## Data:
# # # # # # #
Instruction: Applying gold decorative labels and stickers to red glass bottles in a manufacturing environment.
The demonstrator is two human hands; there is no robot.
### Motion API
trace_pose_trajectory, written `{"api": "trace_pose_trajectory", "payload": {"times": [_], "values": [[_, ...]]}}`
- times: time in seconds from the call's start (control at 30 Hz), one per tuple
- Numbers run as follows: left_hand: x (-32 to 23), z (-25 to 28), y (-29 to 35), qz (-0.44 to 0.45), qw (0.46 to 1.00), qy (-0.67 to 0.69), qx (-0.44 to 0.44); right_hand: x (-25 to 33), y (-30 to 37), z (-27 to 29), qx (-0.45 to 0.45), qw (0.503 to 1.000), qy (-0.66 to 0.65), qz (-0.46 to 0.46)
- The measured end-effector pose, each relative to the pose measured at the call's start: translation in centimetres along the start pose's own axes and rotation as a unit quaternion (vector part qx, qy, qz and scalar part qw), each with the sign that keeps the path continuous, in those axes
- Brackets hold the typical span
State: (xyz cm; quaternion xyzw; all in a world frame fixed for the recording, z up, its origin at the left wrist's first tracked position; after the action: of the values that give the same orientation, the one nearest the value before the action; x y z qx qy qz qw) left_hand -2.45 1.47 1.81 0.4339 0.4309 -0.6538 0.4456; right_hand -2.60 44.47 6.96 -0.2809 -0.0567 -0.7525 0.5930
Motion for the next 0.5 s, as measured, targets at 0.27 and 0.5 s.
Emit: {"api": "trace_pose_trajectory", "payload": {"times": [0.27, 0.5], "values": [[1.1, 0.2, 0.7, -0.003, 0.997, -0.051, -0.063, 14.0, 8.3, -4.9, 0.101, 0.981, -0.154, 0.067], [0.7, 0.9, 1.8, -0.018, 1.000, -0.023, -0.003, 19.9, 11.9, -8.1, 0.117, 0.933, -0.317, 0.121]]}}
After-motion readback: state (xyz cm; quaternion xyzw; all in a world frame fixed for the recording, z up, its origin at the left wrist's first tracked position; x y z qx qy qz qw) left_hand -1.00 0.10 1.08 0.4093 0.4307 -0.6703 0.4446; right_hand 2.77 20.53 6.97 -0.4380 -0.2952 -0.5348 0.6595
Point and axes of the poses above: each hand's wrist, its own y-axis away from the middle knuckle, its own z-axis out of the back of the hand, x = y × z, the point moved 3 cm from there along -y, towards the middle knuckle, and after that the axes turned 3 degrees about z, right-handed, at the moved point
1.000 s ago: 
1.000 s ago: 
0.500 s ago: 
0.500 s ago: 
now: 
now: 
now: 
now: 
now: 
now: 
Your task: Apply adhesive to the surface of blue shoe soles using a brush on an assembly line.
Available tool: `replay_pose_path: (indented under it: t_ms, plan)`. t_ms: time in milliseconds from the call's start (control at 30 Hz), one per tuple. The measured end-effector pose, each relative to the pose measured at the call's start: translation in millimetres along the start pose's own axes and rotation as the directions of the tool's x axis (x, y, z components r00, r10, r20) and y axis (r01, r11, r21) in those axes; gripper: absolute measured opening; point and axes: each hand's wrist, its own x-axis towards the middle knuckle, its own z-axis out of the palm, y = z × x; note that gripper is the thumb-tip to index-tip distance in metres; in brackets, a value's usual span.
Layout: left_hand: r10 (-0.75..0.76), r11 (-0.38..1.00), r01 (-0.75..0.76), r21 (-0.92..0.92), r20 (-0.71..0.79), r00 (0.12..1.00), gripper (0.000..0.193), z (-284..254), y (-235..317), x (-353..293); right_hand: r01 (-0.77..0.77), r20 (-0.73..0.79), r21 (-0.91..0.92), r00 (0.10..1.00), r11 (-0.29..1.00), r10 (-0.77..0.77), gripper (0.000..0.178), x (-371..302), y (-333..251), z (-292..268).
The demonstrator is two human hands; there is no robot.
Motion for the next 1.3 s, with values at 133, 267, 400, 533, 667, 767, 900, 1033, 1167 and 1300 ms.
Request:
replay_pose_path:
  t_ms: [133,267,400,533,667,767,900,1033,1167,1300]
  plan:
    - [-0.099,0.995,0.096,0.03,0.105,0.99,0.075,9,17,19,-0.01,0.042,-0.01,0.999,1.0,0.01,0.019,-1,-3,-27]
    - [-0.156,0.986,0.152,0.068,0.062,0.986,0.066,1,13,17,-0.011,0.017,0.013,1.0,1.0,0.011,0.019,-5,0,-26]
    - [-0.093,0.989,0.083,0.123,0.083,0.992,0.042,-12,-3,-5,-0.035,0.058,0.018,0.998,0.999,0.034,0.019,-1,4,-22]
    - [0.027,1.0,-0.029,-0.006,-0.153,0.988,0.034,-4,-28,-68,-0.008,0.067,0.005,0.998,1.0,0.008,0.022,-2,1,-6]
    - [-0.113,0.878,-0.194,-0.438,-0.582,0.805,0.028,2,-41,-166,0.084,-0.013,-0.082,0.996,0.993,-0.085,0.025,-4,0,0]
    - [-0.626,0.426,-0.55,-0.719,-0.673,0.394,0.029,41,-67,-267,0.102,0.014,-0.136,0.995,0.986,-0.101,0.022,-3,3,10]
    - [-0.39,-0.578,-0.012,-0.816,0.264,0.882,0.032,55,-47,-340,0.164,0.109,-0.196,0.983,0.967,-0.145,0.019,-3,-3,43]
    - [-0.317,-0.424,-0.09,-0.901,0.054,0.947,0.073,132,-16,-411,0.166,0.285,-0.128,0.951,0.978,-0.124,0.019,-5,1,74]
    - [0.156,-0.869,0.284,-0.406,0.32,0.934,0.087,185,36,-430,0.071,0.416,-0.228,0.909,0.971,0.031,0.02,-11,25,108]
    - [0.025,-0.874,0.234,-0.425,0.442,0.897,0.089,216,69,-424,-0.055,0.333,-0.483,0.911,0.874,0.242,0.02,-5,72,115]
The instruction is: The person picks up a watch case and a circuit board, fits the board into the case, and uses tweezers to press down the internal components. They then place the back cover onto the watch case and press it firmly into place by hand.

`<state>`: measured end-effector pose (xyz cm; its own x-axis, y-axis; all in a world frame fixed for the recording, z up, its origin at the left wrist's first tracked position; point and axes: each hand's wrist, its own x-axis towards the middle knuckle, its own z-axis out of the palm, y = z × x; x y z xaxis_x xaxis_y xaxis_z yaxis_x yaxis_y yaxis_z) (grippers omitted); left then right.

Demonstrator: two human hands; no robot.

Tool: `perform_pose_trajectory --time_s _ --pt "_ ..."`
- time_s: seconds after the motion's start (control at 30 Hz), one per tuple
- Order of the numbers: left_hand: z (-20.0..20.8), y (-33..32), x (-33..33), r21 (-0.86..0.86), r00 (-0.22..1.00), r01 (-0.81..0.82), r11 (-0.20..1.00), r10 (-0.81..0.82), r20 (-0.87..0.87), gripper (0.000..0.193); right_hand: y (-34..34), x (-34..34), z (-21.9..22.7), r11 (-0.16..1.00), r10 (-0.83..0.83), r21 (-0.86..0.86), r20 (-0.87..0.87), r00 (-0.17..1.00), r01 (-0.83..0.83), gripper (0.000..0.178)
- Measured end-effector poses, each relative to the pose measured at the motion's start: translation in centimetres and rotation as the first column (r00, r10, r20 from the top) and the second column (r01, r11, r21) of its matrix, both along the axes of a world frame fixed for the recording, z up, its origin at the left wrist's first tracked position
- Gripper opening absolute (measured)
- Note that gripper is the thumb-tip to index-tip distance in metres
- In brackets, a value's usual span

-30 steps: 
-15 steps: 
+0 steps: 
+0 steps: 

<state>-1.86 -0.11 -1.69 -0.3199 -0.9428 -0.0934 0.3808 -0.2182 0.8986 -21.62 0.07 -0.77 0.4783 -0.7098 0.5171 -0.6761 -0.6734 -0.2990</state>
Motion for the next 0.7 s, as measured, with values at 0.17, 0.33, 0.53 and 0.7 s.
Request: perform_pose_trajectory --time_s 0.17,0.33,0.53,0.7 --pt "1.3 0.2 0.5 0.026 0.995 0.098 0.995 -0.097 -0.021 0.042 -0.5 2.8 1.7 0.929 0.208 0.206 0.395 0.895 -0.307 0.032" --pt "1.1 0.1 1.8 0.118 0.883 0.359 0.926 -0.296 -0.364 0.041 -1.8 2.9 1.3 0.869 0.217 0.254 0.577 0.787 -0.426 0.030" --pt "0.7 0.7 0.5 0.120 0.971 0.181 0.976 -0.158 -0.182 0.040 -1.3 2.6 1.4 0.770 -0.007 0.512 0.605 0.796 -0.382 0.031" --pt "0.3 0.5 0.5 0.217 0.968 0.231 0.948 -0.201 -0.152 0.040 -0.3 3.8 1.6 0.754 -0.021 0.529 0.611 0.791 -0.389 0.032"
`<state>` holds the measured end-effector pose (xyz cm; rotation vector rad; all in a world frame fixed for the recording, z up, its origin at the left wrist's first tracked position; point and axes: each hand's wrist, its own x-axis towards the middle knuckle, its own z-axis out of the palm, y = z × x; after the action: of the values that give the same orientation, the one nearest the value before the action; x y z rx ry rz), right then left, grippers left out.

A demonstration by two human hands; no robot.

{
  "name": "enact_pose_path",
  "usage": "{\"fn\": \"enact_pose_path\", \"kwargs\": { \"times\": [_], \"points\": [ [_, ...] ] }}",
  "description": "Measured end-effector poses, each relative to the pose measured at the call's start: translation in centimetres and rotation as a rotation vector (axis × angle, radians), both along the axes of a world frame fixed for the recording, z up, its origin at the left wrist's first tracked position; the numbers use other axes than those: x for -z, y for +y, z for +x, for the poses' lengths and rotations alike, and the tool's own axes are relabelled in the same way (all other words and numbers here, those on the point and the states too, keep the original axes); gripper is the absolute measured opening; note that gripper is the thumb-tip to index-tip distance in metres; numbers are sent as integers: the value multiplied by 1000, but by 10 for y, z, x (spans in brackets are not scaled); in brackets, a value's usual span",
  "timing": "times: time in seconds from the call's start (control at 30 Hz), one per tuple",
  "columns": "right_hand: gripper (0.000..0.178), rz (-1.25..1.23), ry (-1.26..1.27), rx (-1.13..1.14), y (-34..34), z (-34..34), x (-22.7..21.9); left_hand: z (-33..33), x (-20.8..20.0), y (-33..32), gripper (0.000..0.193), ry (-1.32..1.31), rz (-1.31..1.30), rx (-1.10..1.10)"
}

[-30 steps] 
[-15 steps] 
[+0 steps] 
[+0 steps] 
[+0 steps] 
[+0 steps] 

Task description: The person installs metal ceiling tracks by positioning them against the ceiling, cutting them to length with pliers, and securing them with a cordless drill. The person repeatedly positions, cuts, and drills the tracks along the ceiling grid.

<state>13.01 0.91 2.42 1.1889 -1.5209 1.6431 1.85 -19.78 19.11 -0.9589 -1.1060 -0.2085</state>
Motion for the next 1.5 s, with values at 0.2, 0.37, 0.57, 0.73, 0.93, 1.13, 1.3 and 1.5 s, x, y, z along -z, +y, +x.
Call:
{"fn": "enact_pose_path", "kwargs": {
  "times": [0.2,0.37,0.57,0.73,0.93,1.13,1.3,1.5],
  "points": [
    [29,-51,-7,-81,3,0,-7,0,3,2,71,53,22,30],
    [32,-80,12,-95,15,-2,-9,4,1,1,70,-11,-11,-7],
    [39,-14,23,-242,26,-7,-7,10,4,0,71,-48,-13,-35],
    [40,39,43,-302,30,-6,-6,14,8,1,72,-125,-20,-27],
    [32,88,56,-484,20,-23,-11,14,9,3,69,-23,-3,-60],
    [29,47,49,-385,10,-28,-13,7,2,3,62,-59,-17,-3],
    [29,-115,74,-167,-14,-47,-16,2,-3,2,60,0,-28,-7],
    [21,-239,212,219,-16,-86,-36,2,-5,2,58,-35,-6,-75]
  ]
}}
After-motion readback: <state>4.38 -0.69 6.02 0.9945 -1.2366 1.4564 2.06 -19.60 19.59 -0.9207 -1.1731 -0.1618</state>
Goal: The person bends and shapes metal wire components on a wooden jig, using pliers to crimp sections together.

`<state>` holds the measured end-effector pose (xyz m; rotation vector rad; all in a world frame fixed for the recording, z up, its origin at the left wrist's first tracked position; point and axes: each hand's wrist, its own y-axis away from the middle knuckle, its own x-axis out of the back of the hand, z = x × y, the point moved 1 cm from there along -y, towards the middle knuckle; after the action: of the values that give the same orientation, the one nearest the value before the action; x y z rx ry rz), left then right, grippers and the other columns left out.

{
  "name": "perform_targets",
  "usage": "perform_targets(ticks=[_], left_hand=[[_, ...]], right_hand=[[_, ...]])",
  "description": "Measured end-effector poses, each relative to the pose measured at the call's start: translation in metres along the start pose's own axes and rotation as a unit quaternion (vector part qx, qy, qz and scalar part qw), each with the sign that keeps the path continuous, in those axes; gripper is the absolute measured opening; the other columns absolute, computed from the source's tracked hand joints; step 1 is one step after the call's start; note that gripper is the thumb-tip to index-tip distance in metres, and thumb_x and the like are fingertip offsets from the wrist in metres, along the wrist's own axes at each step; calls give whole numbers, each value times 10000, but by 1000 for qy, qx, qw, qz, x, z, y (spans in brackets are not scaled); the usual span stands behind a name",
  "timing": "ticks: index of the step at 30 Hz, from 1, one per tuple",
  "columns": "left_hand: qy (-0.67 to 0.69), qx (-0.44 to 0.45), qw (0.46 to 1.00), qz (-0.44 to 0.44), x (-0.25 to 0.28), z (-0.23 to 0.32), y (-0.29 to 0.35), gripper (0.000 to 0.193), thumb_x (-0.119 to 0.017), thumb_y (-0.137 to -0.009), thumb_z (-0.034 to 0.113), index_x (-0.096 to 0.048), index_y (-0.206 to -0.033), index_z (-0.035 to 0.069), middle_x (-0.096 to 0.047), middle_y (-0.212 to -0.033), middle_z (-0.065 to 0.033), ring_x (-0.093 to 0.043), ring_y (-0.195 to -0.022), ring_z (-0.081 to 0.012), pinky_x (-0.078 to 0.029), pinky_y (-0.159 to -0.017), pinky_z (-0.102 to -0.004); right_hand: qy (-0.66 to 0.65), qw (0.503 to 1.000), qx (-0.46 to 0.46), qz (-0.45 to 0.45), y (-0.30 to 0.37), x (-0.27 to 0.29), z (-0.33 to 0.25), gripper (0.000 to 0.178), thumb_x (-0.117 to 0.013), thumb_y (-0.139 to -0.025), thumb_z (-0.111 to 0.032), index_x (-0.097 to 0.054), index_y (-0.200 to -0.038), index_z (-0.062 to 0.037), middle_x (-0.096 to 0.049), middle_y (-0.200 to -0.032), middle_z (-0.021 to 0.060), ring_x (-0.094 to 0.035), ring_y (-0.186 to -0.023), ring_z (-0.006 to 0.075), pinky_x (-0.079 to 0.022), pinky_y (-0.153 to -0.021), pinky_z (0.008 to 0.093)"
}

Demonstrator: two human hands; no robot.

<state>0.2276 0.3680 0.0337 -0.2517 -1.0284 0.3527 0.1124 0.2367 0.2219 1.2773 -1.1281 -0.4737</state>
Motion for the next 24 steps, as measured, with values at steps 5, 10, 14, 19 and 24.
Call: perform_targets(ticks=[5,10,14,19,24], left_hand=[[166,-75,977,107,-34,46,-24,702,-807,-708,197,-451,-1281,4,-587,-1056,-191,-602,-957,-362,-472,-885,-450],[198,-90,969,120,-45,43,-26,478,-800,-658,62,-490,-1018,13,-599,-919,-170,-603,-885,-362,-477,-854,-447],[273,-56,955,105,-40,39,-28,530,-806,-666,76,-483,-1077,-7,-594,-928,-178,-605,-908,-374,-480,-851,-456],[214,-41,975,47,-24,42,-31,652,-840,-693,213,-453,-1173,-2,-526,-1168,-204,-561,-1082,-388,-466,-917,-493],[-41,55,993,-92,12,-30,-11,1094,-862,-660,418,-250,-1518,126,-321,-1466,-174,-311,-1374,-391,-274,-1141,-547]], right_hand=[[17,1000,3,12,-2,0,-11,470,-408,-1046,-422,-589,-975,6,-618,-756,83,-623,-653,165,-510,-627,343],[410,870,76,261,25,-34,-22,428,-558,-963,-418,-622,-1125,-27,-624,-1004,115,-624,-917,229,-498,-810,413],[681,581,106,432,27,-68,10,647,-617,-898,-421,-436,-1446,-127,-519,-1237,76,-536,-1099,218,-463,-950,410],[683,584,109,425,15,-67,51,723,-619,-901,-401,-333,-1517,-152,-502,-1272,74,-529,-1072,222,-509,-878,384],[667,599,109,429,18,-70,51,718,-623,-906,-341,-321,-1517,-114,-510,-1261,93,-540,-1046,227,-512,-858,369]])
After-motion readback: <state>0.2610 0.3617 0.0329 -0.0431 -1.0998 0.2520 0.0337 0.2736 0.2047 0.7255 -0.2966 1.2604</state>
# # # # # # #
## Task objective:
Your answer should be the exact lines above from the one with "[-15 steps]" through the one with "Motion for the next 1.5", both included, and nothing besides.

## Task response:
[-15 steps] 
[+0 steps] 
[+0 steps] 
[+0 steps] 
[+0 steps] 

Task description: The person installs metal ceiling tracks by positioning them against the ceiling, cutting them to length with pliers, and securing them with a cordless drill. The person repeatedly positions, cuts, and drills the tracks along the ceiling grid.

<state>13.01 0.91 2.42 1.1889 -1.5209 1.6431 1.85 -19.78 19.11 -0.9589 -1.1060 -0.2085</state>
Motion for the next 1.5 s, with values at 0.2, 0.37, 0.57, 0.73, 0.93, 1.13, 1.3 and 1.5 s, x, y, z along -z, +y, +x.

The output returned above is complete.